As I said, Bush's people pretty much had the guy at Torah Borah, but nobody gave the order to finish the job. I also understand (just having heard it today) that by the end of his Presidency, W. was so disillusioned with the hunt for bin Laden that he disassembled the special forces team put together to hunt the guy down.

Obama reassembled that team. He made Afghanistan a priority, approved a surge, and stepped up those "extralegal" Predator drone bombings in Pakistan. He was the one who acted on the available intelligence, was willing to take what would have been a grand-ass fall if he'd have been wrong and ordered a military operation within the sovereign borders of a key "ally," and pulled the whole thing off.

Now, I actually think that there are tons of things we don't know about this "War on Terror." There are things we won't discover for another 20-30 years when they declassify a lot of what's been going on this past decade in our name. And, even still, there are things we will probably never know. But from what we do know, there is one person who most definitely deserves credit for what happened on May 1st (aside from my celebrating my 41st birthday, of course).

Many on the Right will refuse to admit it even to their dying breath, but they know the truth. They know, we all know, and the history books will reflect that it was none other than the man currently residing in the White House.

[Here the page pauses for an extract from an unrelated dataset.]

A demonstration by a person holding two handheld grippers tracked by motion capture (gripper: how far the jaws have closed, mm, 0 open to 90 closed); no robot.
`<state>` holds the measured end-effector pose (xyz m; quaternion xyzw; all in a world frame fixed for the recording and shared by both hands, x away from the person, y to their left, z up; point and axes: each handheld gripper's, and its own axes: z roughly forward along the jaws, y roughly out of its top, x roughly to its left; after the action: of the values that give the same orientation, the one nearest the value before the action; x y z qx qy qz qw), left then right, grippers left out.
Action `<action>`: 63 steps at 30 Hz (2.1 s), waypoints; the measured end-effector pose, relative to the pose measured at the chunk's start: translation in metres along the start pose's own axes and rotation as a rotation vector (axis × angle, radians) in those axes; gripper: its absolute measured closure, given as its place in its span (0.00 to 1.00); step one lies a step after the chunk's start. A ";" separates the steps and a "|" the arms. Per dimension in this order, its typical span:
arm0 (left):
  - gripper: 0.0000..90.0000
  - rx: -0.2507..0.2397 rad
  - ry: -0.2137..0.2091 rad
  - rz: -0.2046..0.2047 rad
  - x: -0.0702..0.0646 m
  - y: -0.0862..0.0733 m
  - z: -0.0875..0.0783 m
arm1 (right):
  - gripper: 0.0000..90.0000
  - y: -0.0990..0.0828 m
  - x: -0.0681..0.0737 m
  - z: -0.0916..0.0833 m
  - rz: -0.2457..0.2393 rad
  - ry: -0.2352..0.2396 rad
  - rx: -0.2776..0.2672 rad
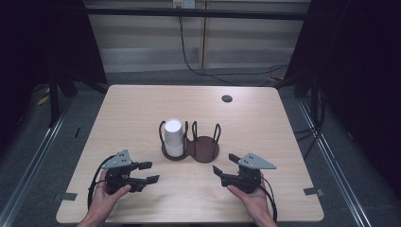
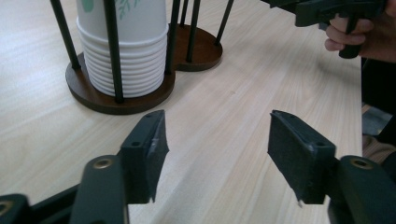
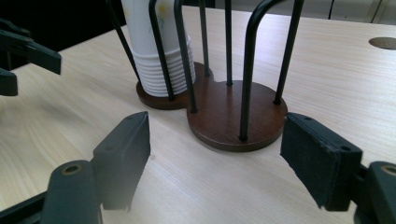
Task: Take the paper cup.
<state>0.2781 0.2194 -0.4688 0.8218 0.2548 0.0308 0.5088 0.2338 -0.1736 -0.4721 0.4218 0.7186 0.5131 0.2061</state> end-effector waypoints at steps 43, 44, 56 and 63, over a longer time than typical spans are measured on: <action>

What we don't know--and what I feel is the most pressing question after the death of Osama bin Laden--is when will this "War on Terror" and, more importantly, the war in Afghanistan end. Mission creep has run a most aggravating marathon in this past decade. But the original task, the killing of bin Laden, has finally been accomplished. Can't we just remotely kill off the terrorists we come across, leave the corrupt Karzai regime and the ever-duplicitous Pakistanis to their own devices now, and concentrate on our problems at home?